Kaleminin güçlü olması kadar kişili bozukluğu da Naipaul’u İstanbul’a gelmekten vazgeçti. Ancak onu savunlar ve eleştirenler tartışmayı sürdürüyor.
Nobel ödüllü olmasına karşı Edebiyat dışı çevrelerce pek tanınmayan yazar hakkında Taraf Gazetesi’nden Özgü Özçer, “Yazarlığına kim ne diyebilir ki?” başlıklı analizinde Naipaul’un tutarsızlıklarını ele alıyor.
İşte o analiz: “O kendi halkını eleştiren bir ‘üçüncü dünyalı’. Ancak bunu emperyalizm mağduru olduğu için değil, doğuştan gelen kusur yüzünden yapıyor: Yani beyaz olmadığı için” diyor ünlü edebiyat eleştirmeni Edward Said, Naipaul hakkında.
Zira modernleşmeyen he toplum, her gelenek, en basit öğe bile Nobelli yazarın sivri kaleminden nasibini alıyor.
Oysa Said’in altını çizdiği gibi Naipaul, bir ‘güney’ insanı olarak bir bakıma kendinle pervasızca tenakusa düşme sanatını ortaya koyuyor, bunu yaparken de kendini eleştirenlere, onu yadırgayanlara hiç kulak asmıyor. Nobel töreninde Britanya’yı ‘vatanım’ diyerek onere ederken, Hindistan’a ‘atalarının ülkesi’ diyerek kısaca değişiniyor.
1932’de doğduğu ve yoksulluk içinde büyüdüğü Karayıp Denizi’nin küçük adası Trinidad’dan ise hiç bahsetmiyor bile… Yani kendini ‘Kuzey’li olarak tanımlamaya çalışıyor.

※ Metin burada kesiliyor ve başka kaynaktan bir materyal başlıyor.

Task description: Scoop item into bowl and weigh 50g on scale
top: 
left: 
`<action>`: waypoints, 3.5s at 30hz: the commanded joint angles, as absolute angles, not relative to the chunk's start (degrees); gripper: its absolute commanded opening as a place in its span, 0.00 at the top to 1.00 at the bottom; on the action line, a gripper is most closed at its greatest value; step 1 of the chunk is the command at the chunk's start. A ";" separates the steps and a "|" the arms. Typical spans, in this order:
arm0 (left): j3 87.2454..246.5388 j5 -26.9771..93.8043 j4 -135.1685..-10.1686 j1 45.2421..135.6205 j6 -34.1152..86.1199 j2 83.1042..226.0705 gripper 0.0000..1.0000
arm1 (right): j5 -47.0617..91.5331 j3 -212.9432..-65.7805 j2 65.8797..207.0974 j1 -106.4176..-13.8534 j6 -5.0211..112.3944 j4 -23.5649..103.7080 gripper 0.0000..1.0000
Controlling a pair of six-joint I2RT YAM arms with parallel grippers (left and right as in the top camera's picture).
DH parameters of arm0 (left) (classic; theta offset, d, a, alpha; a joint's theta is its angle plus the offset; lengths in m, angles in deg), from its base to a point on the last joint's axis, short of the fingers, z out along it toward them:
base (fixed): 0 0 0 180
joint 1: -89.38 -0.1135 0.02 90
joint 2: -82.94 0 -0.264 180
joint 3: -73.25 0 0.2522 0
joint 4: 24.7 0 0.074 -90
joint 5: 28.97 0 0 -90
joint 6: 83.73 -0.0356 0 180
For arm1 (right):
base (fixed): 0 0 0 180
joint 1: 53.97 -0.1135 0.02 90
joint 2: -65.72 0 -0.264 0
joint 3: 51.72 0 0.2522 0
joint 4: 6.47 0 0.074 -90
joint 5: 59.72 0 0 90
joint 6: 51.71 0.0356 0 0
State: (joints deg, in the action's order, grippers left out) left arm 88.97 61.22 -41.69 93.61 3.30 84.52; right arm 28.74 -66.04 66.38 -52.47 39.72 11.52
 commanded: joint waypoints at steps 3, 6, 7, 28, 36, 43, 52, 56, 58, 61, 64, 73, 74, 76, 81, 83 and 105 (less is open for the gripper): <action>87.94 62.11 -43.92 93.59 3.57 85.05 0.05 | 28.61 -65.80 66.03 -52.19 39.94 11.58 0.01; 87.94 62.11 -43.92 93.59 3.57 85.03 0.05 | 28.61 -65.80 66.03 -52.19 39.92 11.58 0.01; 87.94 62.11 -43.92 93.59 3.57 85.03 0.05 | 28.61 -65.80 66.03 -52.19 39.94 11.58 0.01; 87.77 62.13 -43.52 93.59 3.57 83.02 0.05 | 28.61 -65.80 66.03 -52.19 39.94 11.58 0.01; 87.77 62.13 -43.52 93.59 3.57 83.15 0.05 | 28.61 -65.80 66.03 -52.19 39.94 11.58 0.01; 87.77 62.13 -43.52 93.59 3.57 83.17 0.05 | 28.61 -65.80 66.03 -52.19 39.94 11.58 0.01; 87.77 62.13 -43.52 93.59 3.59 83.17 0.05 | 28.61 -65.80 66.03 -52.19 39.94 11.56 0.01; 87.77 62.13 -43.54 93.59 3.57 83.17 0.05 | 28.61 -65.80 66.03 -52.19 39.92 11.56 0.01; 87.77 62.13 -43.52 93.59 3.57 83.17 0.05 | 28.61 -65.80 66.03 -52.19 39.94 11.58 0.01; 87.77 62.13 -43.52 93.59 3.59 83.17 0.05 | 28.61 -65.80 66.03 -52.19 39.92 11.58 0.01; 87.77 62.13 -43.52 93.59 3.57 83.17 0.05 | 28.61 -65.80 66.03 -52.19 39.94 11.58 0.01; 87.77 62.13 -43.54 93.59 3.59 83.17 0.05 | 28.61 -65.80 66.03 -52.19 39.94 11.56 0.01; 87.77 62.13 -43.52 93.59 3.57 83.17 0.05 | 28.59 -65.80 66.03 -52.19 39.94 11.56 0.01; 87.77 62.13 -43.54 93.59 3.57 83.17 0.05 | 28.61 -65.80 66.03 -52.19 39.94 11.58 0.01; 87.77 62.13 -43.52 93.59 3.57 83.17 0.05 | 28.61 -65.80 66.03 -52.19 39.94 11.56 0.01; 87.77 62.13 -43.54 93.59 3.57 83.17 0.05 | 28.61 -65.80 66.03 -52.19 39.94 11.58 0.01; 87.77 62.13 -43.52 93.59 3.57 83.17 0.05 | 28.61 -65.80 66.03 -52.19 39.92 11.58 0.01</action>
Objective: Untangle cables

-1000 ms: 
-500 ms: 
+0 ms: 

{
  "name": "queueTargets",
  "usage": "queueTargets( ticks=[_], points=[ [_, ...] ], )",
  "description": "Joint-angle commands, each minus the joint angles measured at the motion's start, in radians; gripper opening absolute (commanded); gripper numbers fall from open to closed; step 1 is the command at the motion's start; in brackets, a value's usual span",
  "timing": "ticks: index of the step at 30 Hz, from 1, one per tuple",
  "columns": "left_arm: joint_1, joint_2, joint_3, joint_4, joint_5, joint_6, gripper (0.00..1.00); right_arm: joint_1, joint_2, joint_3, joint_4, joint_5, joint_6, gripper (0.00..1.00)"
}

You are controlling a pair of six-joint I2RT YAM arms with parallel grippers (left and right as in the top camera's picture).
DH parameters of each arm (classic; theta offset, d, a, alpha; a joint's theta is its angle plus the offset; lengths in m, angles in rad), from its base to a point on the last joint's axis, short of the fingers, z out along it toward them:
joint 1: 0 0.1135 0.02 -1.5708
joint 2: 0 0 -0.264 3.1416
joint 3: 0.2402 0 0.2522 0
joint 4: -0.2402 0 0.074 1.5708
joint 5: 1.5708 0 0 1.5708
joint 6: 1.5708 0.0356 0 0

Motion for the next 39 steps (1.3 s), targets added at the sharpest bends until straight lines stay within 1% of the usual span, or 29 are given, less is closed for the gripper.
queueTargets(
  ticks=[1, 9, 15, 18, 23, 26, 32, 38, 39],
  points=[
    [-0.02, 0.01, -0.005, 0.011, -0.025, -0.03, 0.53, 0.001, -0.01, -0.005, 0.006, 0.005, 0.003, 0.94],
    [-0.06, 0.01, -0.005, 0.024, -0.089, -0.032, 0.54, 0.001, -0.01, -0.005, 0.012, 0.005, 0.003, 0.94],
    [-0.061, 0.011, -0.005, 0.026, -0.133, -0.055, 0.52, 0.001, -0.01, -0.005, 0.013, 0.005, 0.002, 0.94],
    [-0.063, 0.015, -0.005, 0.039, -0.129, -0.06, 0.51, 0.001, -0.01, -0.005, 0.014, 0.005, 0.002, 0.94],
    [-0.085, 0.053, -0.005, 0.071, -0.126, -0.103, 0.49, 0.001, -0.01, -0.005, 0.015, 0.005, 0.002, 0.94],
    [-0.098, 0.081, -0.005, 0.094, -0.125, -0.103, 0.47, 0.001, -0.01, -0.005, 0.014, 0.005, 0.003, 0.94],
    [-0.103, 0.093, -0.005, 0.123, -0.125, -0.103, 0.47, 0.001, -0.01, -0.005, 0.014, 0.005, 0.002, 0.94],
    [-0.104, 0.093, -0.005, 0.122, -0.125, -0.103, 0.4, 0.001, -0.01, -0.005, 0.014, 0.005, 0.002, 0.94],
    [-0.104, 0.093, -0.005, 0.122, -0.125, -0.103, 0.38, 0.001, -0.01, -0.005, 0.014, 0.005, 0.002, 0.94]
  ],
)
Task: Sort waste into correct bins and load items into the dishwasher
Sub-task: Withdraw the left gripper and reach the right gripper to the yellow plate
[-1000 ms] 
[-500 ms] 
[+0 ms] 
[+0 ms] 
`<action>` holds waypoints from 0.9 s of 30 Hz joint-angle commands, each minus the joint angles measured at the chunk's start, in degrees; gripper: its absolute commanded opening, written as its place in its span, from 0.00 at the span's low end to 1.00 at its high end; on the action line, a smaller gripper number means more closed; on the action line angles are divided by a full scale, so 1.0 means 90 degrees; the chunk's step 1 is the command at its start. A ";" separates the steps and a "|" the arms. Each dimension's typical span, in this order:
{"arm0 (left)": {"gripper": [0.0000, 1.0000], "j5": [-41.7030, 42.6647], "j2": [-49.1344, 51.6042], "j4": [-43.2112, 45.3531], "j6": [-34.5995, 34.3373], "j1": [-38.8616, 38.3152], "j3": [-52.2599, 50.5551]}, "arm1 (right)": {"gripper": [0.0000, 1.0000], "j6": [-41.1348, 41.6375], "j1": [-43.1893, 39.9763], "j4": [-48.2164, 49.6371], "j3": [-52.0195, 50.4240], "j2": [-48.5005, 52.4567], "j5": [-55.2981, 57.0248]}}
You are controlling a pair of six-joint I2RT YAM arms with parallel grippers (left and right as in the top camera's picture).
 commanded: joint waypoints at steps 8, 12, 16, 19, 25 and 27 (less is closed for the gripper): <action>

Aslında İslam’ı ve üçüncü dünya insanı sömürgeci kişilerle tasvir edip eleştirse de, Naipaul her kitabından önce bu ülkelere uzun seyahatler yapmayı ihmal etmiyor. Ama bu incelemelerin hepsini 1989 yılında aldığı “Sür” unvanıyla yapıyor sanki, onun verdiği şımarıklıkla…
Naipaul, yalnızca Müslümanlarla dğeil, Hindistan’ı da acımasızca eleştiriyor. Britanya sömürgesinin gayet iyi olduğunu, hatta “Günümüzde doğru dürüst çalışan tüm kurumları Britanyalılar bize verdi” diyen biri o.
Bununla da kalmayarak, Hindistan’da sınıfsal ayrımcılın doruğa çıktığı kast sistemini de övüyor: “Kastlar harika bir dizi dostane topluluklardır. Ancak mantıksız insanlar üst kastların alt kastları suistimal ettiklerini düşünebilir.. aslında durumum bunun tam tersidir.”
Yeterince modern bulmadığı Gandi’yi eleştiren ender insanlardandır Naipaul
Ona sadece Müslümanlar değil Hindililer de kızıyor, peki ya Fildişililer ne hissetmeli dersiniz? Bu ülke hakkında tavrı onları kedi ve köpeklerden akşam yemeği yapan insanlara indirgeyecek kadar serttir zira.